Dattan's career with Kunst & Albers began when Gustav Albers, then on his first vacation home, hired him as an accountant, the first German employee of the Vladivostok company. His salary was set at 50 roubles a month plus free room and board. In December, 1874, the then twenty-year-old accompanied a cargo of merchandise on board the three-master "Saturnus", bound for East Asia, reaching Vladivostok in the summer of 1875 after two stops in Shanghai and Nagasaki.

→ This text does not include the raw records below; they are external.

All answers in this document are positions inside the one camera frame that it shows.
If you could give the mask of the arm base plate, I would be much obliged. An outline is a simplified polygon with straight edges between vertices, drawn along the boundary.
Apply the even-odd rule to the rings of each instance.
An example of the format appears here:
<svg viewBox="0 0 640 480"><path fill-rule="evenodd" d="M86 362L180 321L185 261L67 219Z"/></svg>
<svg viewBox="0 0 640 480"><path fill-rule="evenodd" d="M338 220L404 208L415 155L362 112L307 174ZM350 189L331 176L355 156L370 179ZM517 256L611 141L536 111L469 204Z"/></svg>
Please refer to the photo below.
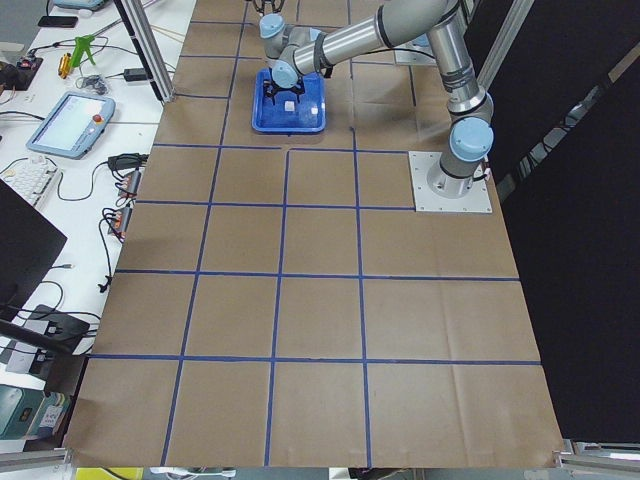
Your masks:
<svg viewBox="0 0 640 480"><path fill-rule="evenodd" d="M482 165L465 179L448 176L440 152L409 151L415 211L437 214L491 214L487 179Z"/></svg>
<svg viewBox="0 0 640 480"><path fill-rule="evenodd" d="M419 46L411 42L395 48L394 60L397 65L436 65L436 60L430 45Z"/></svg>

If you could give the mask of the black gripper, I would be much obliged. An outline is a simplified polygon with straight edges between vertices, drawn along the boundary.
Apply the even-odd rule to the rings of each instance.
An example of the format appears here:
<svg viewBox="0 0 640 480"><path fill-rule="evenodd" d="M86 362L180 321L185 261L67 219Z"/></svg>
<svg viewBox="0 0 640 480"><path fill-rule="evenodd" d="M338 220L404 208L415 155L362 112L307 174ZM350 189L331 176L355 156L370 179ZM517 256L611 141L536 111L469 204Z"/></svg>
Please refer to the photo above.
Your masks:
<svg viewBox="0 0 640 480"><path fill-rule="evenodd" d="M298 104L302 103L304 94L306 93L304 80L299 78L298 81L291 87L282 87L275 83L271 78L263 81L263 94L266 98L271 99L272 105L276 105L276 97L281 92L291 92L296 95Z"/></svg>
<svg viewBox="0 0 640 480"><path fill-rule="evenodd" d="M284 0L252 0L257 13L280 13L284 3Z"/></svg>

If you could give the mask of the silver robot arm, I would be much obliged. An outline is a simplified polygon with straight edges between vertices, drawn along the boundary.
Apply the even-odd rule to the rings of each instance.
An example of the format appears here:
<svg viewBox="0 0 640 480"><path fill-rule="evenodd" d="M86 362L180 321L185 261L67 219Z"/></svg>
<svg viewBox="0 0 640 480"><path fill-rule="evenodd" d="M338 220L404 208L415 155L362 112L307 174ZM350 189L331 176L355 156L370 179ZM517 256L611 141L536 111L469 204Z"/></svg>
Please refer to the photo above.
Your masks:
<svg viewBox="0 0 640 480"><path fill-rule="evenodd" d="M300 93L311 73L329 77L335 65L362 55L392 51L431 58L449 95L448 145L427 174L430 189L448 199L466 196L480 181L476 170L492 148L494 103L479 84L463 37L457 1L386 1L369 18L331 33L287 23L281 5L265 13L259 32L271 78L266 93Z"/></svg>

In 1879, the company owners gave Dattan signing authority for the Vladivostok firm, and from 1881 onward it was he who actually ran it, since the owners by then lived only intermittently in the city. He was initially granted a ten-percent share of the earnings, with a guaranteed minimum of 5,000 roubles a year, in addition to an annual salary of 2,000 roubles.

Dattan adapted well to the rough conditions and customs of the new Russian territory, and he was especially skilled at building good relations with government agencies and influential officers in the Russian military, a dominant presence in Vladivostok:

“It is distasteful, at least for us Germans, to see two large, bearded fellows embrace and kiss each other on the mouth; as much as I admire Mr. Dattan for making all Russian customs his own, this is one habit I could never adopt. Merchants certainly like to make money, but no money in the world could make me kiss a general or an admiral on his cigar hole, not even to obtain a major contract".

Under Dattan's leadership the company grew rapidly, in terms of both its earnings and its geographical reach: the 1880s saw the opening of the first branch stores in the interior and the Amur region. By 1914, Kunst & Albers had established a network of more than 30 branch stores in the Russian Far East as well as in cross-border areas of China. Running the company involved extensive travel over still largely undeveloped terrain, even in winter when transportation was by horse and sleigh.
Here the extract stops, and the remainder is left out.